Azure / azure-sdk-for-js

This repository is for active development of the Azure SDK for JavaScript (NodeJS & Browser). For consumers of the SDK we recommend visiting our public developer docs at https://docs.microsoft.com/javascript/azure/ or our versioned developer docs at https://azure.github.io/azure-sdk-for-js.
MIT License
2.1k stars 1.21k forks source link

[storage] Blob Change Feed Client returns empty continuation token for final page in iterator #14229

Closed chrnola closed 8 months ago

chrnola commented 3 years ago

Describe the bug

When iterating the PagedAsyncIterableIterator<BlobChangeFeedEvent, BlobChangeFeedEventPage> returned by BlobChangeFeedClient.listChanges().byPage() the SDK returns "" as the value for continuationToken when yielding the final page in the iteration. This makes it difficult to write applications that attempt to treat the change feed as an infinite sequence. See "additional context" section below for more info on my particular use case.

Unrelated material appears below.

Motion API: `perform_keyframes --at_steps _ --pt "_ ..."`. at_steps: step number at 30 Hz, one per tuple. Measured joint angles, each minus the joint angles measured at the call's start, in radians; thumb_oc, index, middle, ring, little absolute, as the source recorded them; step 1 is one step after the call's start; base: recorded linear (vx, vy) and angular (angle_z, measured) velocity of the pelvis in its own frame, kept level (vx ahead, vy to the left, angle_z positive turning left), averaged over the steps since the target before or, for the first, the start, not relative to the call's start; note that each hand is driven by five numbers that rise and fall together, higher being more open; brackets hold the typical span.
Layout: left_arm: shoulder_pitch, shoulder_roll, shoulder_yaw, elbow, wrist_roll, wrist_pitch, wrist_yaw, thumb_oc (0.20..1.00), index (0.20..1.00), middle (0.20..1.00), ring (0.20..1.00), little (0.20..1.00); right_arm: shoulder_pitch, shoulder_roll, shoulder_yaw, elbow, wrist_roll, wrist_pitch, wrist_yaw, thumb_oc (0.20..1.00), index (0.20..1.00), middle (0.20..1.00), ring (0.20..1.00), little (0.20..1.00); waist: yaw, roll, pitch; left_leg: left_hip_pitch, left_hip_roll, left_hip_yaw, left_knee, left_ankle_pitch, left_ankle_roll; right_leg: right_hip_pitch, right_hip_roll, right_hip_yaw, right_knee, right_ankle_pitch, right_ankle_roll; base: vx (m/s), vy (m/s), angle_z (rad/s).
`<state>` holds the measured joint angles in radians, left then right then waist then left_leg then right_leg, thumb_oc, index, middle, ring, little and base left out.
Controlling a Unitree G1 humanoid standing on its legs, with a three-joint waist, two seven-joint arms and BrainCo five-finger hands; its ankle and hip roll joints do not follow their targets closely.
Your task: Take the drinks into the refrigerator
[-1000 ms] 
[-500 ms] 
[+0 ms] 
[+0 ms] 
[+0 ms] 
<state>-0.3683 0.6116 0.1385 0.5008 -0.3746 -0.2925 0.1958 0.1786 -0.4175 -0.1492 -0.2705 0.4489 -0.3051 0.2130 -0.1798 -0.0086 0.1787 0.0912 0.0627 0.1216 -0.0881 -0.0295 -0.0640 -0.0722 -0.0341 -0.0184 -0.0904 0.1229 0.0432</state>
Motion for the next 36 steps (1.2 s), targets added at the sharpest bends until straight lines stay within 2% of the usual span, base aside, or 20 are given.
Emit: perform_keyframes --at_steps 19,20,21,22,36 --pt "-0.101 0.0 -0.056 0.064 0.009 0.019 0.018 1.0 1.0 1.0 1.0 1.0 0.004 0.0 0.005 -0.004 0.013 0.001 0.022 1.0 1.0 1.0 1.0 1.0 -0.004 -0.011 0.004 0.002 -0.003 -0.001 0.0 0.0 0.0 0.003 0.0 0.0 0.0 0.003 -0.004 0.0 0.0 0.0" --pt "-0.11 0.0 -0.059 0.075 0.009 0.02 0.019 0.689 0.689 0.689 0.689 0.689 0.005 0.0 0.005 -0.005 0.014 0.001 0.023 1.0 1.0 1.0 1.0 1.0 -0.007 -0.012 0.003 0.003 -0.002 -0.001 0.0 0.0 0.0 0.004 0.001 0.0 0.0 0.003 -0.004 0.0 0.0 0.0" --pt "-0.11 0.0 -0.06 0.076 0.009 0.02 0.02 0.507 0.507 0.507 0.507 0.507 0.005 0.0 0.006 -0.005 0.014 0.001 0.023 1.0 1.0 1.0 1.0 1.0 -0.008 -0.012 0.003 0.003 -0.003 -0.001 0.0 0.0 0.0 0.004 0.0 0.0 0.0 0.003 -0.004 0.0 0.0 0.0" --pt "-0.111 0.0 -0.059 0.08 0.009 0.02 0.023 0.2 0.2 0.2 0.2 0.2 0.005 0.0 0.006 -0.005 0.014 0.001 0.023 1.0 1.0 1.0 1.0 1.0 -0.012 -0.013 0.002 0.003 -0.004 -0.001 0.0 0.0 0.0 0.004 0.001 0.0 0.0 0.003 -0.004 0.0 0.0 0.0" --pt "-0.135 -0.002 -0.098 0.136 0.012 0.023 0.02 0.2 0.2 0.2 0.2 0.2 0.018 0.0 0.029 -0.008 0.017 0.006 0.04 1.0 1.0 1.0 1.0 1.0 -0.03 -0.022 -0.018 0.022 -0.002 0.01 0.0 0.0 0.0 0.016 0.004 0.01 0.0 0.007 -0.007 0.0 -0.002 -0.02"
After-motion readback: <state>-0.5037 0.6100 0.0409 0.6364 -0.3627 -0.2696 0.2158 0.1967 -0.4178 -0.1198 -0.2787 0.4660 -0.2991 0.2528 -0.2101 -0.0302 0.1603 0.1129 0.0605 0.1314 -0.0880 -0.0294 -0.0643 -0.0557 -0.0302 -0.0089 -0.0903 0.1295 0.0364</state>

I suspect the cause of the bug is this check: https://github.com/Azure/azure-sdk-for-js/blob/c52af93c7c718f8aec19630568bfd7c3d7798120/sdk/storage/storage-blob-changefeed/src/BlobChangeFeedClient.ts#L225-L227

which only sets the continuationToken if the wrapped instance of ChangeFeed reports that it has remaining changes.

To Reproduce

Iterate a blob change feed, by page, to the end of the change feed and observe that the final page in the sequence has no continuation token. Or, more specifically, an empty string is returned instead of the normal JSON-serialized continuation token:

const changeFeedClient = new BlobChangeFeedClient(...);

const pageSettings: PageSettings = {
    maxPageSize: 20,
};

for await (const page of changeFeedClient.listChanges().byPage(pageSettings)) {
    console.log(`Got page, events=${page.events.length}, token=${page.continuationToken}`);
}
Got page, events=20, token={"CursorVersion":1,"UrlHost":...}
Got page, events=20, token={"CursorVersion":1,"UrlHost":...}
Got page, events=20, token={"CursorVersion":1,"UrlHost":...}
Got page, events=4, token=

Note that the .NET SDK behaves differently and always returns a continuation token, even for the final page:

var client = new BlobChangeFeedClient(...);
await foreach (var page in client.GetChangesAsync(token).AsPages(pageSizeHint: 20))
{
    Console.WriteLine($"Got page, events={page.Values.Count}, token={page.ContinuationToken}");
}           
Got page, events=20, token={"CursorVersion":1,"UrlHost":...}
Got page, events=20, token={"CursorVersion":1,"UrlHost":...}
Got page, events=20, token={"CursorVersion":1,"UrlHost":...}
Got page, events=4, token={"CursorVersion":1,"UrlHost":...}

Expected behavior

As a consumer of the blob change feed SDK, I expect the SDK to provide me with a mechanism for restoring the state of a prior iteration, even if that iteration reached the end of the change feed. In other words, I don't think it is valid for the SDK to return an empty continuation token when an iterator reaches the end of the change feed.

Screenshots

N/A

Additional context

I am attempting to use the SDK to create an application that continuously reads the change feed and aims to process all of the events from the change feed as soon as they are made available. When it reaches the end of the change feed, it waits a little while, and then attempts to iterate the change feed again using the most recently persisted continuation token.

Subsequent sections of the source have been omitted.